Below, the packages required for data analysis and visualization are loaded.
library(tidyverse)
library(magrittr)
library(DT)
library(gganimate)
library(gifski)
We load data for all the paintings Bob Ross worked on during the TV show The Joy of Painting, which ran for 31 seasons. Each row of the data represents a painting, and there are boolean columns for all the colors he used throughout the show, indicating whether each color was used in each painting. We remove some columns not needed for analysis.

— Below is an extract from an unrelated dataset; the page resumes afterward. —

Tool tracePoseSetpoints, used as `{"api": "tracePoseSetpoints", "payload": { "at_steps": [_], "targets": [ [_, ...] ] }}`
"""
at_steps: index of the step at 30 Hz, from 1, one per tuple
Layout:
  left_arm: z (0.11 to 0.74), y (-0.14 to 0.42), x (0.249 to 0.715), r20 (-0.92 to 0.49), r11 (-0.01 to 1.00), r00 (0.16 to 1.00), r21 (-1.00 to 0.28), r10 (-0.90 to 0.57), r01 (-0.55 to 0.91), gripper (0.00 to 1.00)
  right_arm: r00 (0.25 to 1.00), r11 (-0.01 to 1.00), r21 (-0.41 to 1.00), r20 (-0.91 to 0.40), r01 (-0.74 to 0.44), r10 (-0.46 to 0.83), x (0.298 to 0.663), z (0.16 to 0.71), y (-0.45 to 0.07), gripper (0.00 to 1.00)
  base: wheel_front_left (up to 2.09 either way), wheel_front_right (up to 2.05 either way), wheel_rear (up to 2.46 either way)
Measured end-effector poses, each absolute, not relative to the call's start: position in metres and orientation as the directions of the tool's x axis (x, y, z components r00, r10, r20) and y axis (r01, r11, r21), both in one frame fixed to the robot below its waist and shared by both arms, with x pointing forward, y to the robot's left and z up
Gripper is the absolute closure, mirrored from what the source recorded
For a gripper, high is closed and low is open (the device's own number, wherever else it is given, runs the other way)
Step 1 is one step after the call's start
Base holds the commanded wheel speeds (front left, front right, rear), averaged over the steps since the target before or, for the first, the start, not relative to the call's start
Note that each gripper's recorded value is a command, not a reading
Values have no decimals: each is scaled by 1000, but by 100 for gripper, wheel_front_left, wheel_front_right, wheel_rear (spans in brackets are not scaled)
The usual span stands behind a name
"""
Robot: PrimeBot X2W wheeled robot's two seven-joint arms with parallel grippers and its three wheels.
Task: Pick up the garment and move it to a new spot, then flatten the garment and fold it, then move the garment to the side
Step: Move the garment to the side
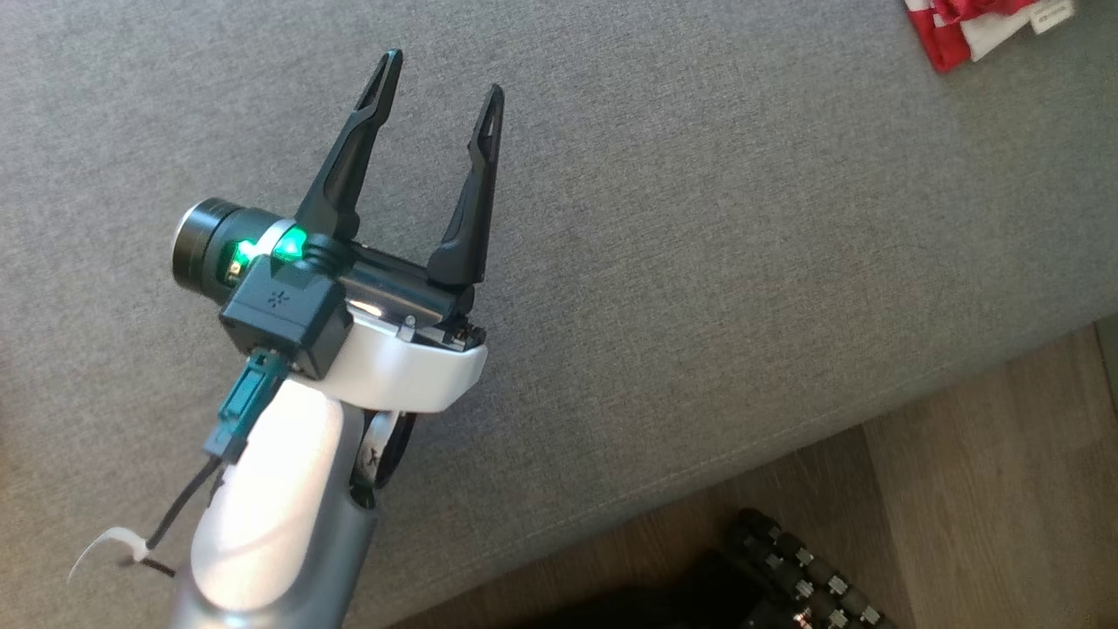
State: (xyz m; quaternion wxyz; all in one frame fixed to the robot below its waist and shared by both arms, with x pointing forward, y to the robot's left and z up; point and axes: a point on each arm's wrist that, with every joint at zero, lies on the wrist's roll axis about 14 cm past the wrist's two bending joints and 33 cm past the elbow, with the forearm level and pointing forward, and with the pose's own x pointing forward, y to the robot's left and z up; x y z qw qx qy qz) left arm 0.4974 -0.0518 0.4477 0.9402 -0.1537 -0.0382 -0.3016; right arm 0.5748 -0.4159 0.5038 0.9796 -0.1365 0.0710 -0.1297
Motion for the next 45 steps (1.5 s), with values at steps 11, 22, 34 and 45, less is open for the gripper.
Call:
{"api": "tracePoseSetpoints", "payload": {
  "at_steps": [11, 22, 34, 45],
  "targets": [
    [481, -40, 494, 201, 792, 836, -270, -510, 548, 0, 978, 945, -264, -27, 194, -209, 563, 536, -394, 0, 0, 0, 0],
    [534, 26, 473, 237, 898, 917, -230, -322, 375, 0, 997, 976, -220, 79, -8, 26, 539, 561, -296, 0, 0, 0, 0],
    [555, 101, 425, 226, 967, 969, -205, -104, 151, 0, 976, 991, 14, 175, -135, 130, 494, 560, -204, 0, 0, 0, 0],
    [547, 151, 372, 178, 974, 982, -225, 56, -14, 0, 974, 980, 123, 185, -155, 131, 435, 543, -150, 0, 0, 0, 0]
  ]
}}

my_url1 <- "https://raw.githubusercontent.com/geedoubledee/data607_project2/main/bob_ross_paintings.csv"
bob_ross_paintings <- read.csv(my_url1)
bob_ross_paintings_new <- subset(bob_ross_paintings,
select = -c(X, img_src, youtube_src))
datatable(head(bob_ross_paintings_new[, -c(6, 7)]), rownames = FALSE, options = list(scrollX = TRUE))

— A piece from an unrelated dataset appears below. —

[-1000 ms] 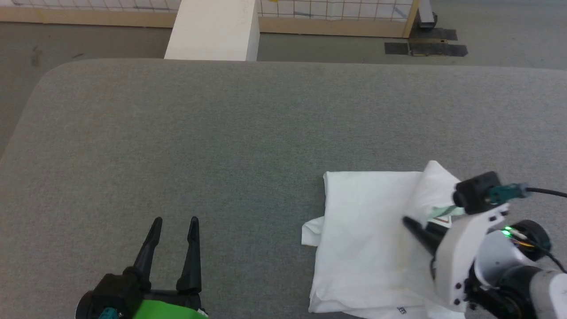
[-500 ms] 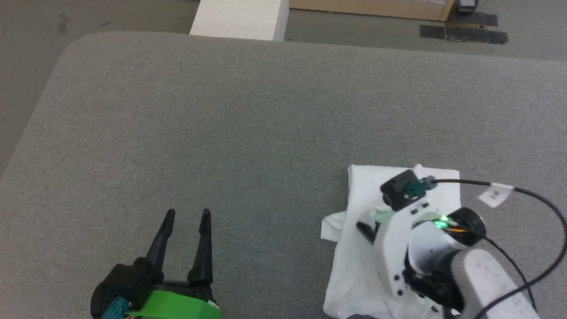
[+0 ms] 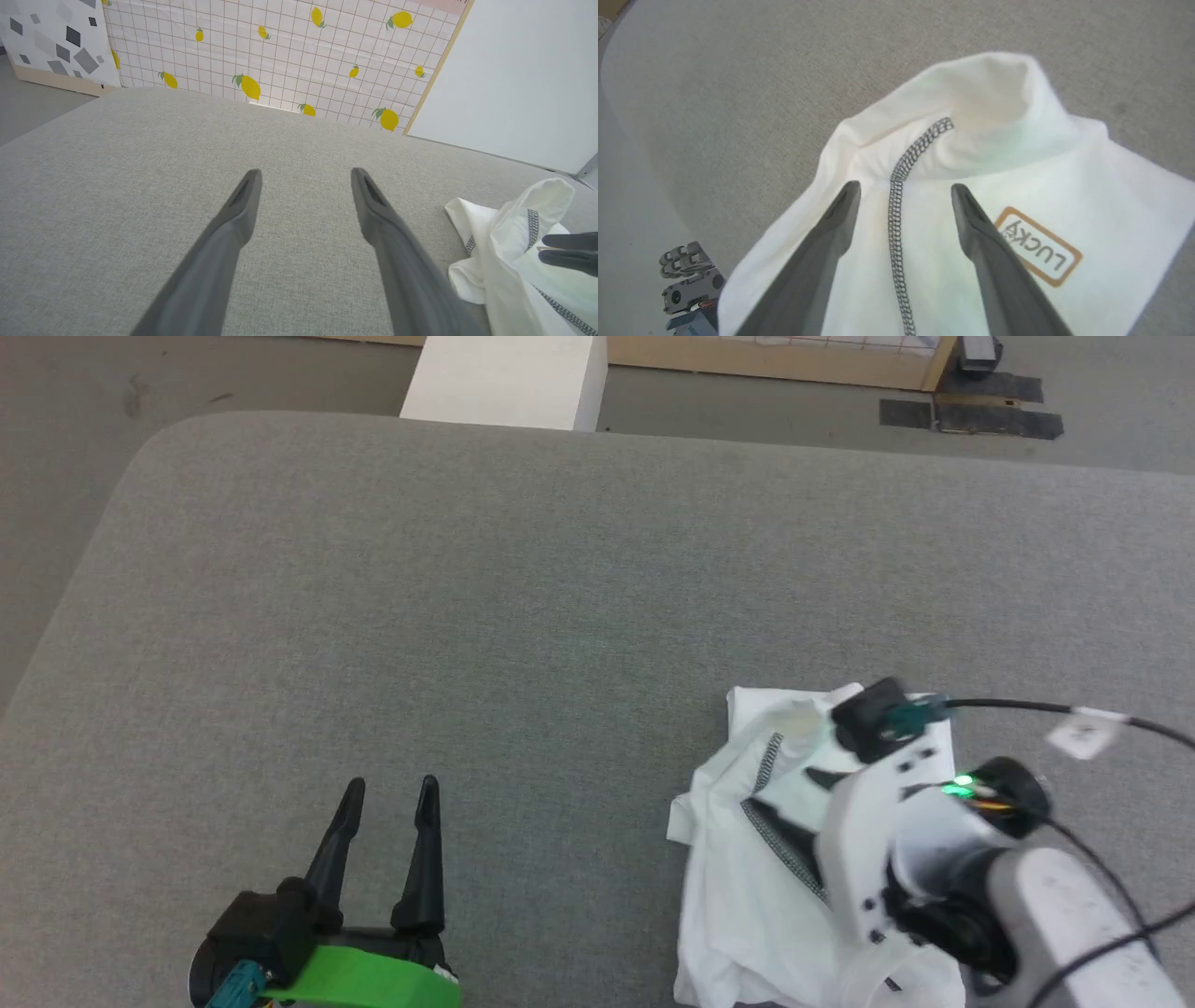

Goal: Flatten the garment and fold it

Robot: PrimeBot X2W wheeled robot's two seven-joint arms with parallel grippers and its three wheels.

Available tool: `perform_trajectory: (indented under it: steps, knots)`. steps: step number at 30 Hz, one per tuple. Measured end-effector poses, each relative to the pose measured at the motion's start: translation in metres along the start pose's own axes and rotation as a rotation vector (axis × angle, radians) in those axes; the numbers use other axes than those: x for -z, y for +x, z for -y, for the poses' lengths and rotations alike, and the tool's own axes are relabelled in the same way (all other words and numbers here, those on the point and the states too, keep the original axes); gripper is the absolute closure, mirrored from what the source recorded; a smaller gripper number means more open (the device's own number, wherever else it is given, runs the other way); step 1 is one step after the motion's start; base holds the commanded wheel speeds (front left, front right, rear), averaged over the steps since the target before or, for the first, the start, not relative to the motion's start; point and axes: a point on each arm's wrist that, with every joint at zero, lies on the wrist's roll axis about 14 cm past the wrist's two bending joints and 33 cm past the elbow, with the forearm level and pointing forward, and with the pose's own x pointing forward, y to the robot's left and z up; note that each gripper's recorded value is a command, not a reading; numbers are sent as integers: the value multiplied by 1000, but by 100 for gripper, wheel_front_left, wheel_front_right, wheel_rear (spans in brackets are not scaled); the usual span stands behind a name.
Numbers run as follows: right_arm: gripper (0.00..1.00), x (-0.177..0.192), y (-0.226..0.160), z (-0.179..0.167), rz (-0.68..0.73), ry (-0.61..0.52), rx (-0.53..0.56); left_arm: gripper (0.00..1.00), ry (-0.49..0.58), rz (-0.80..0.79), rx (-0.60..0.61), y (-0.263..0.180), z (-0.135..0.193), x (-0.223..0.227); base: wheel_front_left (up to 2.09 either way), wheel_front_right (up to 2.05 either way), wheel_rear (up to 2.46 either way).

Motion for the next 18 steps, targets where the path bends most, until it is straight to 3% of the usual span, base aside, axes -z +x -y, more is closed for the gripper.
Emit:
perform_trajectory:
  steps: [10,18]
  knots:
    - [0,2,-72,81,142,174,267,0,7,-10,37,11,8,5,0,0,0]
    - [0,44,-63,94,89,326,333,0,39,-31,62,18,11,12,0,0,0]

We group the data by season and sum the number of paintings each color was used in per season. Each season is now a row, and the color sums are columns with values for each season. The data is still in a wide format.
bob_ross_paintings_new_analysis <- bob_ross_paintings_new
bob_ross_paintings_new_analysis %<>%
group_by(season) %>%
summarize(Sum_Black_Gesso = sum(Black_Gesso),
Sum_Bright_Red = sum(Bright_Red),
Sum_Burnt_Umber = sum(Burnt_Umber),
Sum_Cadmium_Yellow = sum(Cadmium_Yellow),
Sum_Dark_Sienna = sum(Dark_Sienna),
Sum_Indian_Red = sum(Indian_Red),
Sum_Indian_Yellow = sum(Indian_Yellow),
Sum_Liquid_Black = sum(Liquid_Black),
Sum_Liquid_Clear = sum(Liquid_Clear),
Sum_Midnight_Black = sum(Midnight_Black),
Sum_Phthalo_Blue = sum(Phthalo_Blue),
Sum_Phthalo_Green = sum(Phthalo_Green),
Sum_Prussian_Blue = sum(Prussian_Blue),
Sum_Sap_Green = sum(Sap_Green),
Sum_Titanium_White = sum(Titanium_White),
Sum_Van_Dyke_Brown = sum(Van_Dyke_Brown),
Sum_Yellow_Ochre = sum(Yellow_Ochre),
Sum_Alizarin_Crimson = sum(Alizarin_Crimson))
colnames(bob_ross_paintings_new_analysis)[1] = "Season"
datatable(head(bob_ross_paintings_new_analysis), rownames = FALSE, options = list(scrollX = TRUE))
We then pivot the data into a long format, in which the color names become variables of Color and their sums per season become the Sum values.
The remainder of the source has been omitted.